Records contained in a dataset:
▬▬▬▬▬▬▬▬▬▬
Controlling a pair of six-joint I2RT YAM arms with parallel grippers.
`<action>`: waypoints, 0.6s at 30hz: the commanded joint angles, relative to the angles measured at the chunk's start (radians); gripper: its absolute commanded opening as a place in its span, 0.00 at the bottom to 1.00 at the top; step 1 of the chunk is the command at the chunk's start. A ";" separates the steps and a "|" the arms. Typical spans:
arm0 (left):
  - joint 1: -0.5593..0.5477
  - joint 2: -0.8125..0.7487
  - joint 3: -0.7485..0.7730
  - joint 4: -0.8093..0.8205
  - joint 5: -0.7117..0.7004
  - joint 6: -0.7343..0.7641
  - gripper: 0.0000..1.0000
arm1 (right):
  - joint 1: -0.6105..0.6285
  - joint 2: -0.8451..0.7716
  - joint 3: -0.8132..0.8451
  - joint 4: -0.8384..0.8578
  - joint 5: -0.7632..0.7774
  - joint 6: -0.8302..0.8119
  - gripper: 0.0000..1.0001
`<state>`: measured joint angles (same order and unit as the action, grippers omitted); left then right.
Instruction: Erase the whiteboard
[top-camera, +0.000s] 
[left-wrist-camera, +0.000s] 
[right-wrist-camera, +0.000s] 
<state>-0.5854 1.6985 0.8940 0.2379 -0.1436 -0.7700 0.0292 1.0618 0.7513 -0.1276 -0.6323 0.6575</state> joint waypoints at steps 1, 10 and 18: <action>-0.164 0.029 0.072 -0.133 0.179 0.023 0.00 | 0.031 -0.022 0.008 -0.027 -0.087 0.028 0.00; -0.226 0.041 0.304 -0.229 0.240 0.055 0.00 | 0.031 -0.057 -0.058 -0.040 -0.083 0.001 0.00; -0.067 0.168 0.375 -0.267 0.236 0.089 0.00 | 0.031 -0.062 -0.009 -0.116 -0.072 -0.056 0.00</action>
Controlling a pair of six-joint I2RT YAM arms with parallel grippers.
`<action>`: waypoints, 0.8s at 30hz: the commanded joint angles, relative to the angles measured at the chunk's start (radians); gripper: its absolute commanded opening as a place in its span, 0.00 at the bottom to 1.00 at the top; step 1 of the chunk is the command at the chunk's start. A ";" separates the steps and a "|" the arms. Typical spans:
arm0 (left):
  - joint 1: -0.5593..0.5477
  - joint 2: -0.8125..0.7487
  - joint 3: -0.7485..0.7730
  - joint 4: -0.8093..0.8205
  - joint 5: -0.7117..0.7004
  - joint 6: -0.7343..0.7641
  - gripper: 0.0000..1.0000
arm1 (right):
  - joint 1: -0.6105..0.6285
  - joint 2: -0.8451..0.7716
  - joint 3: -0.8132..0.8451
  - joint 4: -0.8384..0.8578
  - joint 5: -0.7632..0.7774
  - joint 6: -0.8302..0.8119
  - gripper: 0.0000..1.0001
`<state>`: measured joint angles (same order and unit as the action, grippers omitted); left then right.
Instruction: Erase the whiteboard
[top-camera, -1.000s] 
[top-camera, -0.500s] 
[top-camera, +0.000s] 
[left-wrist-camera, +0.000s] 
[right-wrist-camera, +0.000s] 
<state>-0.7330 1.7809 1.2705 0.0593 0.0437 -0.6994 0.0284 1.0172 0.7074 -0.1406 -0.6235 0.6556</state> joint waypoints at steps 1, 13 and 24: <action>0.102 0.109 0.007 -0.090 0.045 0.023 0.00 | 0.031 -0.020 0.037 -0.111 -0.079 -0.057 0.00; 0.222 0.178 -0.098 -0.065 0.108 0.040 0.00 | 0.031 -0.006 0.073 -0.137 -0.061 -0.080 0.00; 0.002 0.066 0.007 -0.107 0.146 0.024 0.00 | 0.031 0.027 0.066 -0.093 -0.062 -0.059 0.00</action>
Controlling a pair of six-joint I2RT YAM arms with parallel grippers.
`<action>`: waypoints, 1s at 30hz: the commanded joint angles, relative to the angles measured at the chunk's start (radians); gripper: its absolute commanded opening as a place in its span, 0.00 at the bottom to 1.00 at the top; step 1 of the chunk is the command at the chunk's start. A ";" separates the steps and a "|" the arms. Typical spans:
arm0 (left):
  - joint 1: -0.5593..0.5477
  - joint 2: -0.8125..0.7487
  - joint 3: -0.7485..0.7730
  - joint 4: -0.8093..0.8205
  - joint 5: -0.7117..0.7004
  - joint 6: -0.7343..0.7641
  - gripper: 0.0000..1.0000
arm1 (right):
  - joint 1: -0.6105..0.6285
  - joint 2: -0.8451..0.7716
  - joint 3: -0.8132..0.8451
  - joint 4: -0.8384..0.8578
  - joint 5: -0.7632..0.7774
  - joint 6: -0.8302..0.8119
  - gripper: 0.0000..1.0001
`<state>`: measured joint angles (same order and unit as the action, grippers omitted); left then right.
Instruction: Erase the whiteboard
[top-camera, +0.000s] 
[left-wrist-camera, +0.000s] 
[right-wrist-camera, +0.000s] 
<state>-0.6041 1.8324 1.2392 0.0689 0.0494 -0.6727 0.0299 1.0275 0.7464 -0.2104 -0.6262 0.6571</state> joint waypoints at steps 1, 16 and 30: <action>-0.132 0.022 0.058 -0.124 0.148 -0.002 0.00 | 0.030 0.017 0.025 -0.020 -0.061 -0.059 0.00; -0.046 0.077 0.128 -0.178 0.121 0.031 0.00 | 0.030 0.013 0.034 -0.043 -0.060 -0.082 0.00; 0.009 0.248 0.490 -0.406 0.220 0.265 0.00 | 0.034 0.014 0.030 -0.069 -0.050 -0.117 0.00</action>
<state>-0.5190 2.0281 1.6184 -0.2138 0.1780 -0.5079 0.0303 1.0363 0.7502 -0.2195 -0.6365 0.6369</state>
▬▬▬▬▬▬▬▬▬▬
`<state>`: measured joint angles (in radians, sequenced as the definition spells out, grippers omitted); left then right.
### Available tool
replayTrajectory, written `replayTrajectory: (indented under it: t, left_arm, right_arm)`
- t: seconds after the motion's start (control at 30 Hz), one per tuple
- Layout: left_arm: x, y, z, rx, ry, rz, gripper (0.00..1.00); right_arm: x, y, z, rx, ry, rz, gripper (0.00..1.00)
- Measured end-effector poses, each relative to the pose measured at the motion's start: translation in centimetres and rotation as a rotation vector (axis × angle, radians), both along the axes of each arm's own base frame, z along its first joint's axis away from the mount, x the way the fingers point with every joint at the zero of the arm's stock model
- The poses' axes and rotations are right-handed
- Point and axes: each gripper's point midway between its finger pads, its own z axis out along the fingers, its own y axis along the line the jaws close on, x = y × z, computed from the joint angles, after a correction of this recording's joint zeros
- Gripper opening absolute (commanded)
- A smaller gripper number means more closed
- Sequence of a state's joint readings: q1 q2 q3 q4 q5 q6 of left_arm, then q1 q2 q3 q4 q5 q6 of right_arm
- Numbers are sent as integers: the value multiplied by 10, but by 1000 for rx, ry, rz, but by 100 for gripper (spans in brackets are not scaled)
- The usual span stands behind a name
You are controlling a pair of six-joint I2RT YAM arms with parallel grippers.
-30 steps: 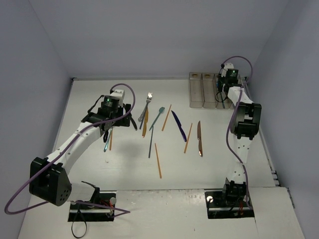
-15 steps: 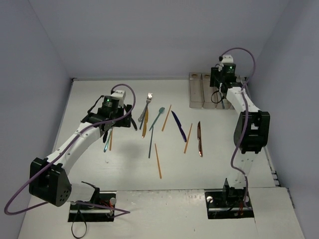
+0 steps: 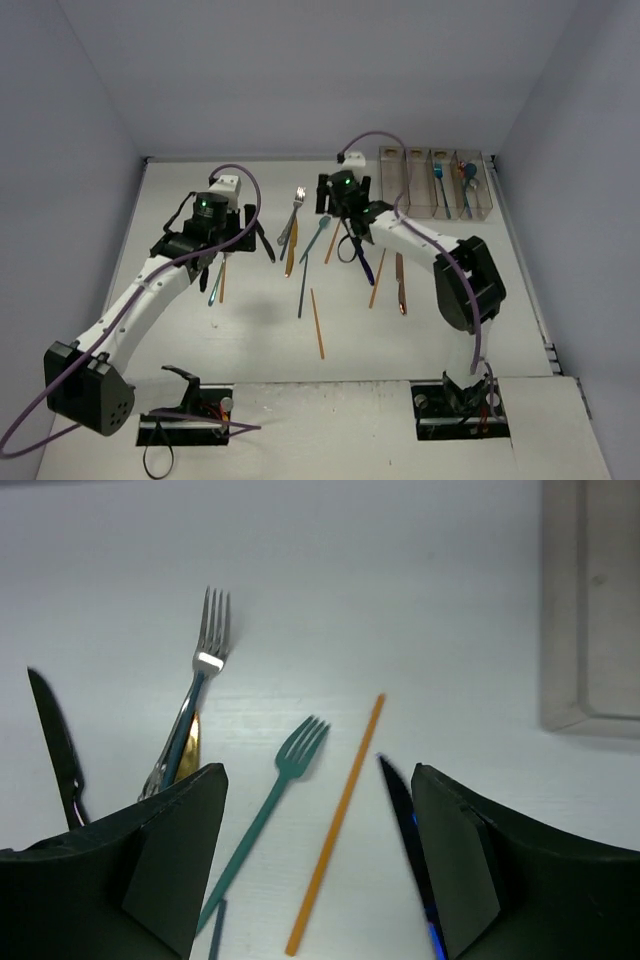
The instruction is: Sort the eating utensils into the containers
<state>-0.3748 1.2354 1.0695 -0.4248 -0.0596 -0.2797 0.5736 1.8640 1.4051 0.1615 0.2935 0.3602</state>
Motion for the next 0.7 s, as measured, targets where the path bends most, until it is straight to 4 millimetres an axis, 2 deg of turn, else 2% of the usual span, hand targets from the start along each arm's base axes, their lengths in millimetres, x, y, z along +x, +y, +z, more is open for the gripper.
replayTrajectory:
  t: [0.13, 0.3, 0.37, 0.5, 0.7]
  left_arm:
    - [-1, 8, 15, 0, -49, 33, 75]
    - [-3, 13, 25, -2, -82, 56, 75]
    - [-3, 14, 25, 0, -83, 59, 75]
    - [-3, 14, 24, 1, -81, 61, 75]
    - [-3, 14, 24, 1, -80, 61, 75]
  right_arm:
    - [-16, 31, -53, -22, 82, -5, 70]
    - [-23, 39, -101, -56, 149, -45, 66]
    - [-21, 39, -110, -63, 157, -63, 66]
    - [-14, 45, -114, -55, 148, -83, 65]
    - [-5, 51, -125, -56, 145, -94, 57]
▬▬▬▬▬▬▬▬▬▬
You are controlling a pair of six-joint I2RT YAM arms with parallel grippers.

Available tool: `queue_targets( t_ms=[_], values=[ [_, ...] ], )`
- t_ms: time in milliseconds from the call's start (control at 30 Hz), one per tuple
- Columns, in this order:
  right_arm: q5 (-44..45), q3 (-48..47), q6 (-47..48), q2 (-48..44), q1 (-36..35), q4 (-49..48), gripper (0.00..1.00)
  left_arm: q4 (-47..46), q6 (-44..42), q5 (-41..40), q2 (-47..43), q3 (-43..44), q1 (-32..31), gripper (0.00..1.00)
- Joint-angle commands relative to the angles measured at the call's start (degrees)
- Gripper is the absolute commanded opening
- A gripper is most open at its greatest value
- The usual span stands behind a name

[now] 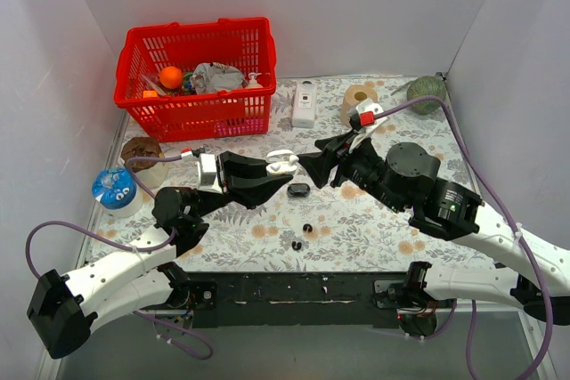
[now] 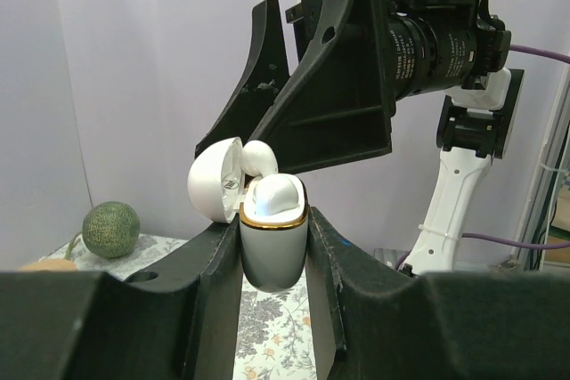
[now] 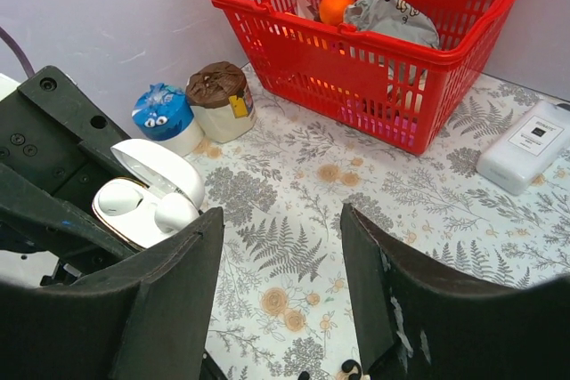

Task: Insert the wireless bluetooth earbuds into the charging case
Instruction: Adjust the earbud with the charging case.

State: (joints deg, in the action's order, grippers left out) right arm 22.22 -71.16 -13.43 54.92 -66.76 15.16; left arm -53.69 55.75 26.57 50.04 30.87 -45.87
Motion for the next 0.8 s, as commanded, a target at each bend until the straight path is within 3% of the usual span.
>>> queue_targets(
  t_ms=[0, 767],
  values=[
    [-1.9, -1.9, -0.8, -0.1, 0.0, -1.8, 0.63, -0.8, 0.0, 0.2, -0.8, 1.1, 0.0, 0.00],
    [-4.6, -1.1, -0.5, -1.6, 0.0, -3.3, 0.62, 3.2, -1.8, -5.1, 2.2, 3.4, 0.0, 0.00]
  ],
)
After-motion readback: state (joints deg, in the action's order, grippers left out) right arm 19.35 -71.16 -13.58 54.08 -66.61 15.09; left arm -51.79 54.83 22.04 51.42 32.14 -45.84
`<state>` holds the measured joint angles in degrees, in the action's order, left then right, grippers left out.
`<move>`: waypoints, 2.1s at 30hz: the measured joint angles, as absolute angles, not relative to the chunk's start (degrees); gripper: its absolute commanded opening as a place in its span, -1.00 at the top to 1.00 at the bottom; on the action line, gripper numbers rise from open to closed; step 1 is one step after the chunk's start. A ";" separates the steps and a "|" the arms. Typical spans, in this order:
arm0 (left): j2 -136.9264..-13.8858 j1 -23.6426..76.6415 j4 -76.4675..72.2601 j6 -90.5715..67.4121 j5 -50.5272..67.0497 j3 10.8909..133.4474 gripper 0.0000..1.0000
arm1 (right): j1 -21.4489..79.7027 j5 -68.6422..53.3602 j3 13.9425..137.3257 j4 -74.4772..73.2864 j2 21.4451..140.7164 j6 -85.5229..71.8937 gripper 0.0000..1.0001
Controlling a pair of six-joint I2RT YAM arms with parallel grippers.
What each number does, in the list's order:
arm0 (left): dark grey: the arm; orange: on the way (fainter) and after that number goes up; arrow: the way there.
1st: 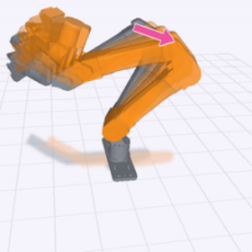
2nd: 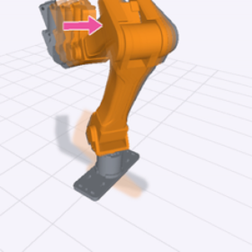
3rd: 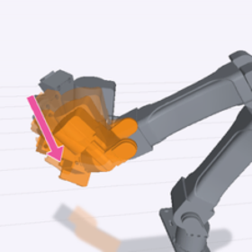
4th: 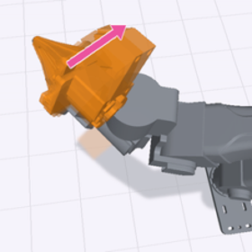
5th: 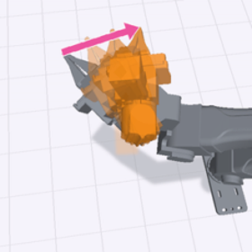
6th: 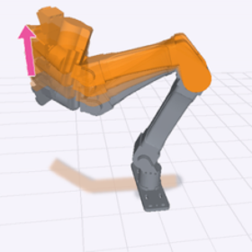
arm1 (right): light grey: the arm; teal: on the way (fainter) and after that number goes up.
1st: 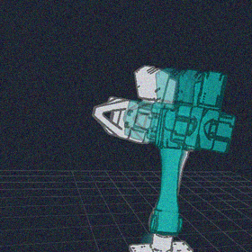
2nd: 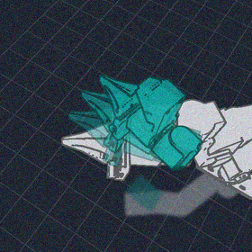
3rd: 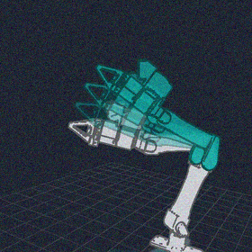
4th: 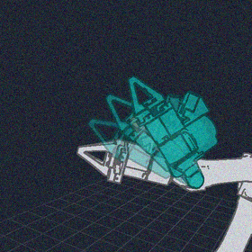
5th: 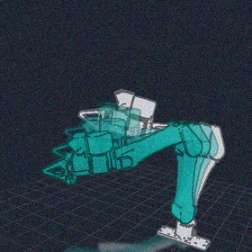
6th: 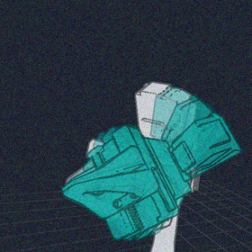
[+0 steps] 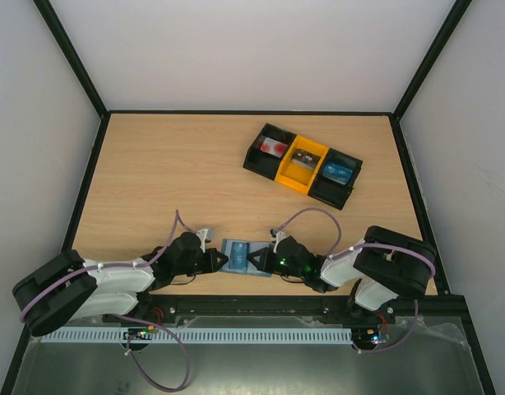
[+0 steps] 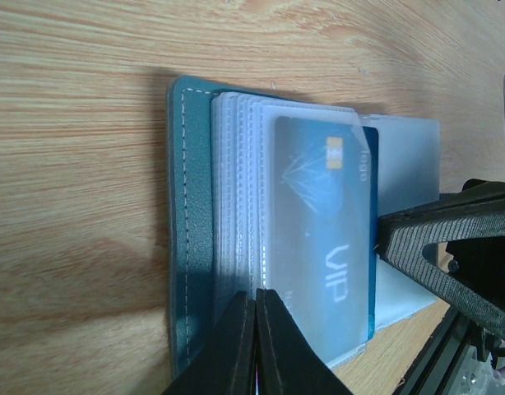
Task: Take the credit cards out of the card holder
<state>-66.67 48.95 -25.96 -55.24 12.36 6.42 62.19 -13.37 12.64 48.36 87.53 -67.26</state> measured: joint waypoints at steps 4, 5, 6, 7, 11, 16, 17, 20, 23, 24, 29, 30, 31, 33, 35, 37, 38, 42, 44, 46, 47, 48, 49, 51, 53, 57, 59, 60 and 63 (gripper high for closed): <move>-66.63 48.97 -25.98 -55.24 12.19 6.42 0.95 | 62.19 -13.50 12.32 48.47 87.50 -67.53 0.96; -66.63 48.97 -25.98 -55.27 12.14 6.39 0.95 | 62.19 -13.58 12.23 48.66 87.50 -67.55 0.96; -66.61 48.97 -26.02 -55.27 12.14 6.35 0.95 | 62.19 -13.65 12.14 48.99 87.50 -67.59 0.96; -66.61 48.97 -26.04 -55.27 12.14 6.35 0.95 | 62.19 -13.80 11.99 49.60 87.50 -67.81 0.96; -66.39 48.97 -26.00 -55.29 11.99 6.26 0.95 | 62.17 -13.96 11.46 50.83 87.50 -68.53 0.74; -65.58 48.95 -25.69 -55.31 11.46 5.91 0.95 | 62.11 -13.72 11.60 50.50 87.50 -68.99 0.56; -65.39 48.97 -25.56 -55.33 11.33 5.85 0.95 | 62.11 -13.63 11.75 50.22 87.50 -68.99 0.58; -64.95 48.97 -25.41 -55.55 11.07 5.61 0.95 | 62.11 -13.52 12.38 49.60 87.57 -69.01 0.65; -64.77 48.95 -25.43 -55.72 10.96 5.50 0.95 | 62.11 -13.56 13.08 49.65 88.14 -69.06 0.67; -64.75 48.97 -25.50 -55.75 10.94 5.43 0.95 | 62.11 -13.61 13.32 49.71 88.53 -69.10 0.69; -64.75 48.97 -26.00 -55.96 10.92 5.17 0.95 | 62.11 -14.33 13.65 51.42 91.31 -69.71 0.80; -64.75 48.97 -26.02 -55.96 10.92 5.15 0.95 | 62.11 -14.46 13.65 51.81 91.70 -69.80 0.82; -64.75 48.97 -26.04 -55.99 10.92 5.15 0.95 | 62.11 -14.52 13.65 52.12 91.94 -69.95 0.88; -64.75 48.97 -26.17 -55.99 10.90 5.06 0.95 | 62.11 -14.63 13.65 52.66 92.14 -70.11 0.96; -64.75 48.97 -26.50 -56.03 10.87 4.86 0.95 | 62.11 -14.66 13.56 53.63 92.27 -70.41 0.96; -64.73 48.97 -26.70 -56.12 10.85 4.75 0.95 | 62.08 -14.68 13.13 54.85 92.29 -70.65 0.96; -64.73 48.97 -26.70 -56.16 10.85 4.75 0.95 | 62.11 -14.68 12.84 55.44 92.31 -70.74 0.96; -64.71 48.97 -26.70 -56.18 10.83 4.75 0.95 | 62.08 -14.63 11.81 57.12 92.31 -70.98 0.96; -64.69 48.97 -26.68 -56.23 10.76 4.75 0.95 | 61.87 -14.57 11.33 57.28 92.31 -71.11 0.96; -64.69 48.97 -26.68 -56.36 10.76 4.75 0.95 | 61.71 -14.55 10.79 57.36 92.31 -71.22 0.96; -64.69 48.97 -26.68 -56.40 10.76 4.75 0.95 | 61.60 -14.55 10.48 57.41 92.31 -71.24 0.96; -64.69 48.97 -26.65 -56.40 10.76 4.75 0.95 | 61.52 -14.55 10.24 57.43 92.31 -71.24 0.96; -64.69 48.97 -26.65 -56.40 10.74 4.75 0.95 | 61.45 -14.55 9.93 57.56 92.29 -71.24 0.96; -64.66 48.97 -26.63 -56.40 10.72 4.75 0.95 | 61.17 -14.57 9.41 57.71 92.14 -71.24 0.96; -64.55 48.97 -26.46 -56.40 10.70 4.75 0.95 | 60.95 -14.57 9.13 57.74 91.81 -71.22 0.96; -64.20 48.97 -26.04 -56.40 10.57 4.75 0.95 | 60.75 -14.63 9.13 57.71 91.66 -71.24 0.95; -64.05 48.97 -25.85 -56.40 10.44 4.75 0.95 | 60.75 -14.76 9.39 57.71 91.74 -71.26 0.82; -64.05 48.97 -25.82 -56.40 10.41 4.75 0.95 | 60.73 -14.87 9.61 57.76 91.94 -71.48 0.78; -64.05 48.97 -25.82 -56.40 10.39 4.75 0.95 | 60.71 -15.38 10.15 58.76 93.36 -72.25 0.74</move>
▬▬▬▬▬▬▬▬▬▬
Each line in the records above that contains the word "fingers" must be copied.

- Measured end-effector poses, each relative to the pose measured at the motion's start: translation in centimetres and rotation as a rotation vector (axis × angle, radians), both along the axes of each arm's own base frame, z along its first joint's axis away from the mount, x the way the fingers point with every joint at the zero of the arm's stock model
- Point and axes: each gripper's point midway between its finger pads, its own z axis out along the fingers, its own y axis along the line the jaws close on, x = y × z, computed from the joint angles, after a correction of this recording's joint zeros

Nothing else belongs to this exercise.